Copy the lines below exactly. Start at the first and finish with the line containing "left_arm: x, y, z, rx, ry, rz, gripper".
══ SOURCE INFORMATION ══
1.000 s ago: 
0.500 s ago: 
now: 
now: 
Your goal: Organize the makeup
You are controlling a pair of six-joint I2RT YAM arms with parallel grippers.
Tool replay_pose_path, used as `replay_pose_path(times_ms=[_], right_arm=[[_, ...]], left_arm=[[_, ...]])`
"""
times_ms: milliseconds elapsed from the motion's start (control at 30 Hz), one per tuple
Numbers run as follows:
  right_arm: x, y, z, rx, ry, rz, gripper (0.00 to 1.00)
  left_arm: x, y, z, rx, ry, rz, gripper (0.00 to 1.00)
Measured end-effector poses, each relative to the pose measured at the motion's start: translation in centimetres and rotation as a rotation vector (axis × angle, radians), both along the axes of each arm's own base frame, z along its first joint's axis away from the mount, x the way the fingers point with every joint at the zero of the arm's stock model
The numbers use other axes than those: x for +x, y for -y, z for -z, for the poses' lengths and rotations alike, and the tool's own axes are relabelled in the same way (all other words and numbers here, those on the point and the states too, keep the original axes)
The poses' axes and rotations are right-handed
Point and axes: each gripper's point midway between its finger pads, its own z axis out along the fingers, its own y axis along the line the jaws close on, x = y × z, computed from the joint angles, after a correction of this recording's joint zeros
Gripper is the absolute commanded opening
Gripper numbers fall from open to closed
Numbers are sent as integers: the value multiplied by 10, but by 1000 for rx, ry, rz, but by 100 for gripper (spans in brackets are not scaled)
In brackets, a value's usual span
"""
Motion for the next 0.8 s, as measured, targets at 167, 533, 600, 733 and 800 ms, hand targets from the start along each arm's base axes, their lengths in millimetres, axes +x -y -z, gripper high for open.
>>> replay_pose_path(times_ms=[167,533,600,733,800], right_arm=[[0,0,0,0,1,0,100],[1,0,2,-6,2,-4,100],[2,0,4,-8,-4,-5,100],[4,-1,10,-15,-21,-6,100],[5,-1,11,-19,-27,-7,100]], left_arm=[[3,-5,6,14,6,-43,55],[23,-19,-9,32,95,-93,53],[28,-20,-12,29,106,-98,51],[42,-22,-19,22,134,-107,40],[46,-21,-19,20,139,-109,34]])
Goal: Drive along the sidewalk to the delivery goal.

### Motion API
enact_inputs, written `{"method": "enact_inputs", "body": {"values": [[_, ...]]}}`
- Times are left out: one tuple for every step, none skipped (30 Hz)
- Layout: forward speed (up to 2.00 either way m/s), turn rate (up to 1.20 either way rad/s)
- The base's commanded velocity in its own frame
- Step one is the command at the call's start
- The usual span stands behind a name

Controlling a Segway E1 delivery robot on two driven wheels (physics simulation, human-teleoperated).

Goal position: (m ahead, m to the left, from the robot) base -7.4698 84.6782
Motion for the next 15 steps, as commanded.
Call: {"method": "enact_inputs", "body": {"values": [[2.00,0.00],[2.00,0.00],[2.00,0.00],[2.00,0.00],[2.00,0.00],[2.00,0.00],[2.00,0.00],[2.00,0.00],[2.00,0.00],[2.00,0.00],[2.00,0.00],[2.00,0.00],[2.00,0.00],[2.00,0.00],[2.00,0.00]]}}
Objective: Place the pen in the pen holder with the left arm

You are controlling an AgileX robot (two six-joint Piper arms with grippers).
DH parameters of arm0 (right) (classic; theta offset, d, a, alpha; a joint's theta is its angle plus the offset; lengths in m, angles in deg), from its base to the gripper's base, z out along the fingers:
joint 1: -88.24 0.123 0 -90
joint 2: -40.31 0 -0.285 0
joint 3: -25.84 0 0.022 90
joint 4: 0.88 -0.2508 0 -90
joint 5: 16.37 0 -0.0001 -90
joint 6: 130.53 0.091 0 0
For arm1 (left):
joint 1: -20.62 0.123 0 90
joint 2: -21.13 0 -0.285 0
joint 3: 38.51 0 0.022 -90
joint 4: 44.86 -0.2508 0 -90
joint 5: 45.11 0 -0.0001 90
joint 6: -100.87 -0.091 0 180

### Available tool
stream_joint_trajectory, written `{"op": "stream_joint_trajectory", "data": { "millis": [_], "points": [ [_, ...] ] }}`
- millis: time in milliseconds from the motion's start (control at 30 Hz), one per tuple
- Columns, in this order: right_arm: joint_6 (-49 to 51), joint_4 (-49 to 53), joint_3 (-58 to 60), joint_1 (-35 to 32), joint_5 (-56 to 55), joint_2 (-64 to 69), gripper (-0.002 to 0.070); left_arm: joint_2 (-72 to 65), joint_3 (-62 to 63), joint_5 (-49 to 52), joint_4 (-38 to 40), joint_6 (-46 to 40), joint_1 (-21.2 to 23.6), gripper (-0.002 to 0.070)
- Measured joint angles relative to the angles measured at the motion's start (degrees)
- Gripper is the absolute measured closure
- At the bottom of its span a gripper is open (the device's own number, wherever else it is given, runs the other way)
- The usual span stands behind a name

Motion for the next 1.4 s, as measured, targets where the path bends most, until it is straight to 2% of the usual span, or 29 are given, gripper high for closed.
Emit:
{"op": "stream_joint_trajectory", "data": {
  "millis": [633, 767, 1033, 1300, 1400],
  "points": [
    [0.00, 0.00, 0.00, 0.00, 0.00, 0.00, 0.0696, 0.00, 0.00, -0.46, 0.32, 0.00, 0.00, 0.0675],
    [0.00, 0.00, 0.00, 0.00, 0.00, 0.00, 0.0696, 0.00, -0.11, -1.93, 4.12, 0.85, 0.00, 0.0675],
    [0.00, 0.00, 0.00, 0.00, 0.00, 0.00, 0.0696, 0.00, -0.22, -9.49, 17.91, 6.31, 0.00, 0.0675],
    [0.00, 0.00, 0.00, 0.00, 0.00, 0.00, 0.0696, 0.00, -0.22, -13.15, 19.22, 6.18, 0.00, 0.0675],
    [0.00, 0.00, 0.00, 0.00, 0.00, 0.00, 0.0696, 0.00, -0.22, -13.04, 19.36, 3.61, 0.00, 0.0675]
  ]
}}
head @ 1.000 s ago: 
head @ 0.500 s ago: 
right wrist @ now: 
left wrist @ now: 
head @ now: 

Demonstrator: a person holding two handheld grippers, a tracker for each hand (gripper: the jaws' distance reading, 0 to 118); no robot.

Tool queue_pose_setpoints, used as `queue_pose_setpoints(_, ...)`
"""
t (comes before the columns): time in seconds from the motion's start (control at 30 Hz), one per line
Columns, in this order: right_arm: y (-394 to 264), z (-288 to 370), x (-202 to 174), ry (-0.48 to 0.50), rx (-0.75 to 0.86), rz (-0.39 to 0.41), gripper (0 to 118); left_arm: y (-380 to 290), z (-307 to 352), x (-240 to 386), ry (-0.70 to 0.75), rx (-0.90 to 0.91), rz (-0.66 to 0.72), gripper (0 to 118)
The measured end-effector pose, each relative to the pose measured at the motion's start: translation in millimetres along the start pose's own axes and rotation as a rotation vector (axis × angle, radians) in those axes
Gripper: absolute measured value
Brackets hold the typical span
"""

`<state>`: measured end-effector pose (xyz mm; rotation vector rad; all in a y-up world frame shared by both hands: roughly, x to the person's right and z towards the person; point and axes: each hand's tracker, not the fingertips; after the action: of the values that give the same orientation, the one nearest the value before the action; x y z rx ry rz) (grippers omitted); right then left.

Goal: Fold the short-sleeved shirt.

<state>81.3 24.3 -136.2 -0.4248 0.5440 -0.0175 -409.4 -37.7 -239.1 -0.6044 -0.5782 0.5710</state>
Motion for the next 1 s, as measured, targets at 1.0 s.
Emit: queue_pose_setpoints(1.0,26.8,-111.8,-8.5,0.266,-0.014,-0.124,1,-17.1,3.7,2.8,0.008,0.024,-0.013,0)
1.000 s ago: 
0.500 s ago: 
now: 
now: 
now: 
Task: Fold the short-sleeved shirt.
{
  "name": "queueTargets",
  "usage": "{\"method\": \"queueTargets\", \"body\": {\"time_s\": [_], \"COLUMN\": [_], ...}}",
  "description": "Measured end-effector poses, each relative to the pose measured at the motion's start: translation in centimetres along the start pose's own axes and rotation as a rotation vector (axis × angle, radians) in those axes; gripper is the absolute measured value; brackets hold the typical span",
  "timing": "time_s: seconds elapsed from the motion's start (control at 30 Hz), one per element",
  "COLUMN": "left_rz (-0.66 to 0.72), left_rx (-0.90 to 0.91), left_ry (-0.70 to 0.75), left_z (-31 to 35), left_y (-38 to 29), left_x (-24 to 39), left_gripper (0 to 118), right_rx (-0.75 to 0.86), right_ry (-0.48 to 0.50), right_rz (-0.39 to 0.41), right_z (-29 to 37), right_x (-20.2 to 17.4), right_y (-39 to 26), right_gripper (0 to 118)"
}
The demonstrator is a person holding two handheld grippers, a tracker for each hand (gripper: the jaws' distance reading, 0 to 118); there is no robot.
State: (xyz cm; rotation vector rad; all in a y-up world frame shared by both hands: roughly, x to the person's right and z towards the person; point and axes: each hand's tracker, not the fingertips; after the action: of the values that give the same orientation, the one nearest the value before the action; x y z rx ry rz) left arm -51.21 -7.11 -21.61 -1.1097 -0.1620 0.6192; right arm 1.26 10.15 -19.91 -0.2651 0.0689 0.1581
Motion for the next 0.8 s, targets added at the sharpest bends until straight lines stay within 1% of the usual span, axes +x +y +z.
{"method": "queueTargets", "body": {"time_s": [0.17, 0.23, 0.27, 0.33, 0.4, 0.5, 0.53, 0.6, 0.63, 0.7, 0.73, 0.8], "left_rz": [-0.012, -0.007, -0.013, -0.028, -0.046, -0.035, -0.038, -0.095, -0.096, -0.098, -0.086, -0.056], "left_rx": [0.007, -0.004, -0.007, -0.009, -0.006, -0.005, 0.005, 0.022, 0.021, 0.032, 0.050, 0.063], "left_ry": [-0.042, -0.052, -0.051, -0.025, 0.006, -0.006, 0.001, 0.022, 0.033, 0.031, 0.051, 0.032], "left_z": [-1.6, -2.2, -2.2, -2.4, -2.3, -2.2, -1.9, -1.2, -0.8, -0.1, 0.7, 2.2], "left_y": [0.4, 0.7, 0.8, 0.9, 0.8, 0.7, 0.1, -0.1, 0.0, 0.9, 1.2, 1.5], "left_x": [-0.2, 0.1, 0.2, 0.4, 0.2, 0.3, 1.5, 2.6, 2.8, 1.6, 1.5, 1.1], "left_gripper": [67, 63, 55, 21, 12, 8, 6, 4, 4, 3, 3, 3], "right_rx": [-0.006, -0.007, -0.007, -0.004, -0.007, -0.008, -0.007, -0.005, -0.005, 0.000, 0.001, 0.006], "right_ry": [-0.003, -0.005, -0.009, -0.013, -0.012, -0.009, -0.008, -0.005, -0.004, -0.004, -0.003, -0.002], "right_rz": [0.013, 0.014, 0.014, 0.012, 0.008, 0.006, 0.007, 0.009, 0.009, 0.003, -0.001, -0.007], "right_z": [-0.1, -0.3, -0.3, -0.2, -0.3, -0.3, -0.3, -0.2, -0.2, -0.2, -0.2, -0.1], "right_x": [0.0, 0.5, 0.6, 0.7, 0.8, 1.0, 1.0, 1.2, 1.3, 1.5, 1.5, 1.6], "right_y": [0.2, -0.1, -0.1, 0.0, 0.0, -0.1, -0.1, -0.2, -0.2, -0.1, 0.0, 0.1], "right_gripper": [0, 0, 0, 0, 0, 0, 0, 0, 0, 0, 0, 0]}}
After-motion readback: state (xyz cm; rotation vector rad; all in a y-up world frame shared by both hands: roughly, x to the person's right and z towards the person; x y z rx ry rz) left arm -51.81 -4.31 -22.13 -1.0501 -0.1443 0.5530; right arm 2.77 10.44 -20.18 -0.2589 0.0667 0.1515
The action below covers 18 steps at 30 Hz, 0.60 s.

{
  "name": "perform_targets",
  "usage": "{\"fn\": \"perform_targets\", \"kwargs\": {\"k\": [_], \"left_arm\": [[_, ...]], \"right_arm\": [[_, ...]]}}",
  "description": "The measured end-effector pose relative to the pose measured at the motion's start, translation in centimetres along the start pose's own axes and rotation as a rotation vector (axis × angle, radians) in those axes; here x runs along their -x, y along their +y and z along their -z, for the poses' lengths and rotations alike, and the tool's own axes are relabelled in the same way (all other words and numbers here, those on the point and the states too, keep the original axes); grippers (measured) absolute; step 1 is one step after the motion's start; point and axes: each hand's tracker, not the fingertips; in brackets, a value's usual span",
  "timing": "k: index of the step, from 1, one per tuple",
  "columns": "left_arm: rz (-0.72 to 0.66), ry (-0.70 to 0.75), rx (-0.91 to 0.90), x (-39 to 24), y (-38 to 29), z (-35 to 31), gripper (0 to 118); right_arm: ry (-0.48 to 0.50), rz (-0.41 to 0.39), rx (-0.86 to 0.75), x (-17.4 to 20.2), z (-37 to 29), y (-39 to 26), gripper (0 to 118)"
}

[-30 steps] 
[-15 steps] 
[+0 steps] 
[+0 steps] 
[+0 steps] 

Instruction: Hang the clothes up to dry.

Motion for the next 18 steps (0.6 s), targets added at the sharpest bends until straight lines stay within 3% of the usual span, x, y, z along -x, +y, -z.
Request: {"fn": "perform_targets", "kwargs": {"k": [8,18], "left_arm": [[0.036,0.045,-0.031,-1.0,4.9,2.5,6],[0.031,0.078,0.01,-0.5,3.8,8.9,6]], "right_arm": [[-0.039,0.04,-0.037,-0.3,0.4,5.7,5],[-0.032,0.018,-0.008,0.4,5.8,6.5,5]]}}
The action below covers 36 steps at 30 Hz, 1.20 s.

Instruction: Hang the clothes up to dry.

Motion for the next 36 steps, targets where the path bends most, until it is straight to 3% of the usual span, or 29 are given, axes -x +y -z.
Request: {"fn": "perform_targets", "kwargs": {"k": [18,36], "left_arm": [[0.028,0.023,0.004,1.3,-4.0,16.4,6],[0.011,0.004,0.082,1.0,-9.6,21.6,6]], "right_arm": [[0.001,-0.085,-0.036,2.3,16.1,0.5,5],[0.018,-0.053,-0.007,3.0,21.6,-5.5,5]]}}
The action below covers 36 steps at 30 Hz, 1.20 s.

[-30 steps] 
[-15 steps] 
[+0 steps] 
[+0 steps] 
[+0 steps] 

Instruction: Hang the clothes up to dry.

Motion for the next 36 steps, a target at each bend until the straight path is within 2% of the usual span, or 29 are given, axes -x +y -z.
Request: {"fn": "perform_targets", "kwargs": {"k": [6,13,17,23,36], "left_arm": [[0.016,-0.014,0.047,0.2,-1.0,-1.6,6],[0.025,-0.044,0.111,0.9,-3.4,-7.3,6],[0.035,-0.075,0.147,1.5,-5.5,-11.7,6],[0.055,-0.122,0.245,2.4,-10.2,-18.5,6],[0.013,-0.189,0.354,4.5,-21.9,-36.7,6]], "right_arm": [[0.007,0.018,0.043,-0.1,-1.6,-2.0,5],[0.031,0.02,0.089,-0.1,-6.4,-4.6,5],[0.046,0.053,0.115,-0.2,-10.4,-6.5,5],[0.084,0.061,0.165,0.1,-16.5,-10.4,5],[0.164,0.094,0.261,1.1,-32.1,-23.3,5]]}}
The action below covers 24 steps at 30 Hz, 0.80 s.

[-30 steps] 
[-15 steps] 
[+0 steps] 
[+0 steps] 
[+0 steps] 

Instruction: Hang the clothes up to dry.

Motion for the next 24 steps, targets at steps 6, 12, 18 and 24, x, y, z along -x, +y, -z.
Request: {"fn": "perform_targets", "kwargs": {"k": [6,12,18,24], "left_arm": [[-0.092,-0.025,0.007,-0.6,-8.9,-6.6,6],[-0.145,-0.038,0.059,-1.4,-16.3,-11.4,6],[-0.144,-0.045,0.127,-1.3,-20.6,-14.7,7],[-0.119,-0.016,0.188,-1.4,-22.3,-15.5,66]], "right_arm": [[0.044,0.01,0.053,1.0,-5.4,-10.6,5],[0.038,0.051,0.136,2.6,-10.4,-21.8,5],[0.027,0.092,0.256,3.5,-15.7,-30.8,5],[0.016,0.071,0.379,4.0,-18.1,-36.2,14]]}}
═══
> PROBLEM SOLUTION:
1.000 s ago: 
0.500 s ago: 
now: 
now: 
Your goal: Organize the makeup
You are controlling a pair of six-joint I2RT YAM arms with parallel grippers.
Tool replay_pose_path, used as `replay_pose_path(times_ms=[_], right_arm=[[_, ...]], left_arm=[[_, ...]])`
"""
times_ms: milliseconds elapsed from the motion's start (control at 30 Hz), one per tuple
Numbers run as follows:
  right_arm: x, y, z, rx, ry, rz, gripper (0.00 to 1.00)
  left_arm: x, y, z, rx, ry, rz, gripper (0.00 to 1.00)

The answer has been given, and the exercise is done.